Sofort leuchten die Augen von Manuel auf: "Ja, das ist eine gute Idee, um dich auf andere
Gedanken zu bringen". Sira seufzt und meint: "Tischfussball macht Spass, aber dort unten in
einem Bunker zu spielen, finde ich ein bisschen unheimlich, und ausserdem hat es einen
unangenehmen Geruch. Hastig schlingt Jakob ein Pizzastück hinunter und findet: "Bei solch
einem wunderbaren Wetter wie heute würde ich am liebsten auf die Dachterrasse der Schule
gehen, auf einem Stuhl sitzen und die schöne Aussicht geniessen". Sari fügt an: "Heute ist
das Wetter viel zu schön, um in einem Bunker Tischfussball zu spielen. Wir können wieder in
den Bunker gehen, wenn es regnet". Daraufhin nicken die anderen zustimmend, essen noch
schnell die letzten Pizzastücke auf und machen sich auf den Weg zurück an die Schule. Auf
dem Weg erinnert Manuel die anderen daran, dass er heute seine Sportsachen
mitgenommen habe, um in den Kraftraum zu gehen. Eduard, der seine Müdigkeit
inzwischen ablegt hat, argumentiert überzeugend: "Du kommst besser mit uns mit. So kurz
vor dem Sommer ist das kleine Fitnesscenter der Schule voll mit durchtrainierten Jungs".
Sira fügt hinzu: "Heute ist es wirklich schönes Wetter, das verpflichtet zur Musse". "Nun ja",
erwidert Manuel, "es haben nicht alle Jungs protzende Muskeln. Es gibt auch einige, die
Fitnesstanktops tragen und dabei so dünn wie eine Nudel sind". "Gerade solche probieren
durch den Muskelzuwachs ein besseres Selbstwertgefühl zu bekommen", sagt Sari mit
einem kritischen Blick. "Da Manuel genug selbstbewusst ist, kann er uns auf die
Dachterrasse begleiten", wirft Jakob augenzwinkernd ein. "Ja gut, ihr habt mich überredet".

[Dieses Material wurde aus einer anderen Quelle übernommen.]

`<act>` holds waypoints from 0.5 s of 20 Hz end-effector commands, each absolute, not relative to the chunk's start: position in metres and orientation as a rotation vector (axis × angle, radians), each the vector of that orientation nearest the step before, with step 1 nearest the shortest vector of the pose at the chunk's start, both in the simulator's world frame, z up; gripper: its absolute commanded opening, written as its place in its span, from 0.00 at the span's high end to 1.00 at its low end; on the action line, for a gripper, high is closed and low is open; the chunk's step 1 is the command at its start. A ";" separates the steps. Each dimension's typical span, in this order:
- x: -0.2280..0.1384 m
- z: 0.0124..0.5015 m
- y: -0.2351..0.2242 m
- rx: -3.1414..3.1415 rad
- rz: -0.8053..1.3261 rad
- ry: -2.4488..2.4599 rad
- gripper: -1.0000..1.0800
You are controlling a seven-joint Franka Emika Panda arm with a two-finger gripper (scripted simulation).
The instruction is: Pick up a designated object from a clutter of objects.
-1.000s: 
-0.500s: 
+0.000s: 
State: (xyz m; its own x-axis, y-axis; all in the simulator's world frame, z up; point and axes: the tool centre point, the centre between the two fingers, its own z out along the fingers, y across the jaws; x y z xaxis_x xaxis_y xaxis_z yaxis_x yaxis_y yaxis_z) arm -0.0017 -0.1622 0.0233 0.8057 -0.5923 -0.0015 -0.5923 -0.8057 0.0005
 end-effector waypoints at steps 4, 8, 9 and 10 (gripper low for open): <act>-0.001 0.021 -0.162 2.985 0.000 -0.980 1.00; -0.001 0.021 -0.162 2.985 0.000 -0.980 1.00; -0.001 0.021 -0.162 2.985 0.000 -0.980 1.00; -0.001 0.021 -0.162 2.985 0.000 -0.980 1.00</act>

Zusammen gehen sie schwatzend zur Schule zurück und direkt in den obersten Stock. Dort
durchqueren sie die Bibliothek, die trotz schönsten Wetters rege von lernenden SchülerInnen
besucht ist. Da muss eine wichtige Prüfung anstehen, denken sich die fünf und sind froh,
selber heute den Mittag auf der Dachterrasse ausklingen lassen zu können. Das schlechte
Wetter und die nächste Prüfung kommen bestimmt.